## Problem to work on
Starting at the first line of the records below, transcribe each line exactly, ending with the line that contains "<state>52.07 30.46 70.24".
──────── Records to process
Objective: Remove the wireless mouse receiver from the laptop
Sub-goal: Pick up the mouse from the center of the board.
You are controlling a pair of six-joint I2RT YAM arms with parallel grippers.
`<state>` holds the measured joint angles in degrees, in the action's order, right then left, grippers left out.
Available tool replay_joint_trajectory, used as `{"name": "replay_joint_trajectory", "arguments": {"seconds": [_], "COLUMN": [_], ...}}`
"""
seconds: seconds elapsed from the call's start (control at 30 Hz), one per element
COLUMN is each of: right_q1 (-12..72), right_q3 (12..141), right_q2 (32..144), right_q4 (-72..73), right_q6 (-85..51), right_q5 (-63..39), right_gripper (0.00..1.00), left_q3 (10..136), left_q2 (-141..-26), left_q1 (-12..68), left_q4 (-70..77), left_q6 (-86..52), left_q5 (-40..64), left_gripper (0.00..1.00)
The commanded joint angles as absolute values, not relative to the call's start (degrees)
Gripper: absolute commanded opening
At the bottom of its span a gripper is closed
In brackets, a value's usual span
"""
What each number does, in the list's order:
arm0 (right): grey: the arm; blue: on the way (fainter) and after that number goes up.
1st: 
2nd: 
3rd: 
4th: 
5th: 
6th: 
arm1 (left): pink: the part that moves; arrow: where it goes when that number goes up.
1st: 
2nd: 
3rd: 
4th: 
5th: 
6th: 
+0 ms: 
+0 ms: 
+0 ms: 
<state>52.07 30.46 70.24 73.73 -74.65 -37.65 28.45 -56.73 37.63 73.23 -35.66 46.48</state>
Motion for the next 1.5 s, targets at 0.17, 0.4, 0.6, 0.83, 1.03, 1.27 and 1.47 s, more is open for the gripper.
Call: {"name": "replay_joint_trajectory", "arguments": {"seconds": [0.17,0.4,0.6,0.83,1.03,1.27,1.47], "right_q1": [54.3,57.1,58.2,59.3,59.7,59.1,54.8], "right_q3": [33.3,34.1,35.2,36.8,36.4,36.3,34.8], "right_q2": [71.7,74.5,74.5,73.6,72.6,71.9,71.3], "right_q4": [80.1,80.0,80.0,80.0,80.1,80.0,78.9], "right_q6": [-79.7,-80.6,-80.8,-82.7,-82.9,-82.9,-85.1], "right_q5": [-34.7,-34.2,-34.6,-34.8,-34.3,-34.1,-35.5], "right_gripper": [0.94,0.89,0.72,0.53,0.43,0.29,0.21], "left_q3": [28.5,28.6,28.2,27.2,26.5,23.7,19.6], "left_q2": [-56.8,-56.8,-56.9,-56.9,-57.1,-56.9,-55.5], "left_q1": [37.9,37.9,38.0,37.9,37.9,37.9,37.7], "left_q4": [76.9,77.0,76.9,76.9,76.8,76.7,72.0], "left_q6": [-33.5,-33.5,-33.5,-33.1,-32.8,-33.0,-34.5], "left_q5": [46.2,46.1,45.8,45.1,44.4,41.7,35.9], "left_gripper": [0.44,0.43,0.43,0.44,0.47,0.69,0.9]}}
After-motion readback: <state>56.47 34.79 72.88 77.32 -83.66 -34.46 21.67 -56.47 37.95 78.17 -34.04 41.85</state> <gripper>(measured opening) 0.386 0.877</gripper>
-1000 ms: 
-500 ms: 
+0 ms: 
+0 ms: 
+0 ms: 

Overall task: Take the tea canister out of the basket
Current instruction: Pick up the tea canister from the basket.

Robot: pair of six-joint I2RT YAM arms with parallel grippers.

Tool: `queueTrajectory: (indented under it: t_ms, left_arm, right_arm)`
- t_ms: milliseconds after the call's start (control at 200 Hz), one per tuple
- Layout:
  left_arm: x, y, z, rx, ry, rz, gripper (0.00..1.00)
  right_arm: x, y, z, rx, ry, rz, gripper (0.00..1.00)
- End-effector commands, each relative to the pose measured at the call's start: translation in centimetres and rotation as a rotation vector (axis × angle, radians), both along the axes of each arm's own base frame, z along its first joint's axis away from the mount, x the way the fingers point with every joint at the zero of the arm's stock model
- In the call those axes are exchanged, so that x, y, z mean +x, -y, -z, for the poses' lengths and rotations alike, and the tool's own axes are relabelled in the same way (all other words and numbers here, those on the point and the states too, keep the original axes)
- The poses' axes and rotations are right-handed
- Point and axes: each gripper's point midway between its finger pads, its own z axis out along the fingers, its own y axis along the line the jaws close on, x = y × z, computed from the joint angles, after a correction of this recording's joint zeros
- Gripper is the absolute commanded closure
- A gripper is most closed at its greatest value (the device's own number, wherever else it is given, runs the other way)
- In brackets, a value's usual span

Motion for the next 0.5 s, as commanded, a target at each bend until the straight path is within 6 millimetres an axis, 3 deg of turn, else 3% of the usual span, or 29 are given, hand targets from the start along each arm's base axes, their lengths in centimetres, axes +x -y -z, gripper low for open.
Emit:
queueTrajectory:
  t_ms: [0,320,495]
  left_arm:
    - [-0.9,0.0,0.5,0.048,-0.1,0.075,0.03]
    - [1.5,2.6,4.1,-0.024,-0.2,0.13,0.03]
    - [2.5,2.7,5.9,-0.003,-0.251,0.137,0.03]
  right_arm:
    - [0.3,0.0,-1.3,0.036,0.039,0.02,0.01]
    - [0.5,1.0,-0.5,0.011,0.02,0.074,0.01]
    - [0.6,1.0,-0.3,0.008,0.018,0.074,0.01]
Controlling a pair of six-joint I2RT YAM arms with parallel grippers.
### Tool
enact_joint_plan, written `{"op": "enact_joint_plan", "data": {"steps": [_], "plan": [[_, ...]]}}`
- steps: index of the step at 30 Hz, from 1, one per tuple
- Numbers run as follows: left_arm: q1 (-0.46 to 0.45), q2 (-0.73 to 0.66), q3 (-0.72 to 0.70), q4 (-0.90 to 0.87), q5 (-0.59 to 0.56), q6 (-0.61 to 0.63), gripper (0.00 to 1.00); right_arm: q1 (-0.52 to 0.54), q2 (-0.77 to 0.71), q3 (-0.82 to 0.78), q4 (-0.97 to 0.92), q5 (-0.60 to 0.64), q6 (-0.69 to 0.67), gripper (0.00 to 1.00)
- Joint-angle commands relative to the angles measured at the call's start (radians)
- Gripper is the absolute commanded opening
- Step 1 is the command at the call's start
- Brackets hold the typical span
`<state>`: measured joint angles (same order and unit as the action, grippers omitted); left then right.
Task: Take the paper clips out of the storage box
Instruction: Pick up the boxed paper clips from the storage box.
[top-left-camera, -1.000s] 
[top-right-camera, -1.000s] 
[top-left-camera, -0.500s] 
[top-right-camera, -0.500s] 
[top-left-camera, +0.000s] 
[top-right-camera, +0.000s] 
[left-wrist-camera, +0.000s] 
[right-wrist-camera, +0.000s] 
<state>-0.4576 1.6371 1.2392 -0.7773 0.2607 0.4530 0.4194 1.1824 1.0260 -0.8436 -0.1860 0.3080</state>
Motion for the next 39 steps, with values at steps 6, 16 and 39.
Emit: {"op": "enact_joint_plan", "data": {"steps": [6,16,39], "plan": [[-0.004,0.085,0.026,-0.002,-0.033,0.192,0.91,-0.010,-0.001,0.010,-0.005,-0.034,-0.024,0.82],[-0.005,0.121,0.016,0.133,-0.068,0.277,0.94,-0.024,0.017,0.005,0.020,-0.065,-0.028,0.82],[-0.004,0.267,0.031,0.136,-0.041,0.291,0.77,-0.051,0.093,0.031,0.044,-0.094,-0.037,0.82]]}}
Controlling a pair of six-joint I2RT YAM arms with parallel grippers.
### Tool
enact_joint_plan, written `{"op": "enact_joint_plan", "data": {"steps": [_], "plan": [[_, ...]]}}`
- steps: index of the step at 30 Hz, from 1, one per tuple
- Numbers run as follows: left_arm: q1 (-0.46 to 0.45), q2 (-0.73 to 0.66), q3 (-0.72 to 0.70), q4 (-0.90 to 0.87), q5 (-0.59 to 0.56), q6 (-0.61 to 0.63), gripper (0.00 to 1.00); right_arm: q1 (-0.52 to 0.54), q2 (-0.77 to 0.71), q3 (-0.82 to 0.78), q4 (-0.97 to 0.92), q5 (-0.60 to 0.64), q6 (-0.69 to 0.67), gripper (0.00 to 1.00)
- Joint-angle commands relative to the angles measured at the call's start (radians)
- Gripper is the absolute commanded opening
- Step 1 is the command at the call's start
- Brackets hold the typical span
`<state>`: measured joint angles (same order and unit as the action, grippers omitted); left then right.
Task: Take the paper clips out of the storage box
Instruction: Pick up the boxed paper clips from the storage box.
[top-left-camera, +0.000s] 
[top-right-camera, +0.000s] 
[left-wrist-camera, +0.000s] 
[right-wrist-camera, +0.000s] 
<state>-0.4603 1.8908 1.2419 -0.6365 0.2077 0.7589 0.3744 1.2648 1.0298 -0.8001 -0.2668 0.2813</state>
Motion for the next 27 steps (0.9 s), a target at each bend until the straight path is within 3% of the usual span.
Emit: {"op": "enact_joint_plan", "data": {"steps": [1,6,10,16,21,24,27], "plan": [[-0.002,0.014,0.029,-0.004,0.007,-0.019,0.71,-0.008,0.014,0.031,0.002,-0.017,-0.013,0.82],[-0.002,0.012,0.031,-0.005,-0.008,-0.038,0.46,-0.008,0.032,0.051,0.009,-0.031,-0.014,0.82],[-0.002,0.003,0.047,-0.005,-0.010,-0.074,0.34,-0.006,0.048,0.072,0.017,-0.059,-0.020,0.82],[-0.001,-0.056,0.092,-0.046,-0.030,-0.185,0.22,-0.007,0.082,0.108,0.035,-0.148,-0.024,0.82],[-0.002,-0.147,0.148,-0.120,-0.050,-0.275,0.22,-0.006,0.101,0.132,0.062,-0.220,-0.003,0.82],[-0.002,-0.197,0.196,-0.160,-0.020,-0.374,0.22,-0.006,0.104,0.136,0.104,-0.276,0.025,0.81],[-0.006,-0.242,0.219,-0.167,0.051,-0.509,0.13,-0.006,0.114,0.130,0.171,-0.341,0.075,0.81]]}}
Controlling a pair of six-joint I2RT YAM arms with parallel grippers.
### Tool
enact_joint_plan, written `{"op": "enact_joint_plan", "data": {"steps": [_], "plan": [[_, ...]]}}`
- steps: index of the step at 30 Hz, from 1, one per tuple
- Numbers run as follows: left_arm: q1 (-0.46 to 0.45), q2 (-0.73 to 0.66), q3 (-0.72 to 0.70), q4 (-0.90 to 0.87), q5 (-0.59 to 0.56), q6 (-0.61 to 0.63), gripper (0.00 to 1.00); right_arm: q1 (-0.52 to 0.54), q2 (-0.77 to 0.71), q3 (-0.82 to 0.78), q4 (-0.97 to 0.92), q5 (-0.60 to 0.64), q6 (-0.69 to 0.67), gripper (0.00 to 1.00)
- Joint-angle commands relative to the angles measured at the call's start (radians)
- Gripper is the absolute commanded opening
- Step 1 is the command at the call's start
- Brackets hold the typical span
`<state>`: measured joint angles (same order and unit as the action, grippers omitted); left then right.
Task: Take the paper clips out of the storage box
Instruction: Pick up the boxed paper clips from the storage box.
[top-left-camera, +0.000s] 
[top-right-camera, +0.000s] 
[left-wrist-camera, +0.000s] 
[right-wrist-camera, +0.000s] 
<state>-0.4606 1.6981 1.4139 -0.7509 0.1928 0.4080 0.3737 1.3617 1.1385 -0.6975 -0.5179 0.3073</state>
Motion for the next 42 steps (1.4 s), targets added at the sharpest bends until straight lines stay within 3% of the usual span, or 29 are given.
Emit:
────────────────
## Written reply
Objective: Remove the wireless mouse receiver from the laptop
Sub-goal: Pick up the mouse from the center of the board.
You are controlling a pair of six-joint I2RT YAM arms with parallel grippers.
`<state>` holds the measured joint angles in degrees, in the action's order, right then left, grippers left out.
Available tool replay_joint_trajectory, used as `{"name": "replay_joint_trajectory", "arguments": {"seconds": [_], "COLUMN": [_], ...}}`
"""
seconds: seconds elapsed from the call's start (control at 30 Hz), one per element
COLUMN is each of: right_q1 (-12..72), right_q3 (12..141), right_q2 (32..144), right_q4 (-72..73), right_q6 (-85..51), right_q5 (-63..39), right_gripper (0.00..1.00), left_q3 (10..136), left_q2 (-141..-26), left_q1 (-12..68), left_q4 (-70..77), left_q6 (-86..52), left_q5 (-40..64), left_gripper (0.00..1.00)
The commanded joint angles as absolute values, not relative to the call's start (degrees)
Gripper: absolute commanded opening
At the bottom of its span a gripper is closed
In brackets, a value's usual span
"""
What each number does, in the list's order:
arm0 (right): grey: the arm; blue: on the way (fainter) and after that number goes up.
1st: 
2nd: 
3rd: 
4th: 
5th: 
6th: 
arm1 (left): pink: the part that moves; arrow: where it goes when that number goes up.
1st: 
2nd: 
3rd: 
4th: 
5th: 
6th: 
+0 ms: 
+0 ms: 
+0 ms: 
<state>52.07 30.46 70.24 73.73 -74.65 -37.65 28.45 -56.73 37.63 73.23 -35.66 46.48</state>

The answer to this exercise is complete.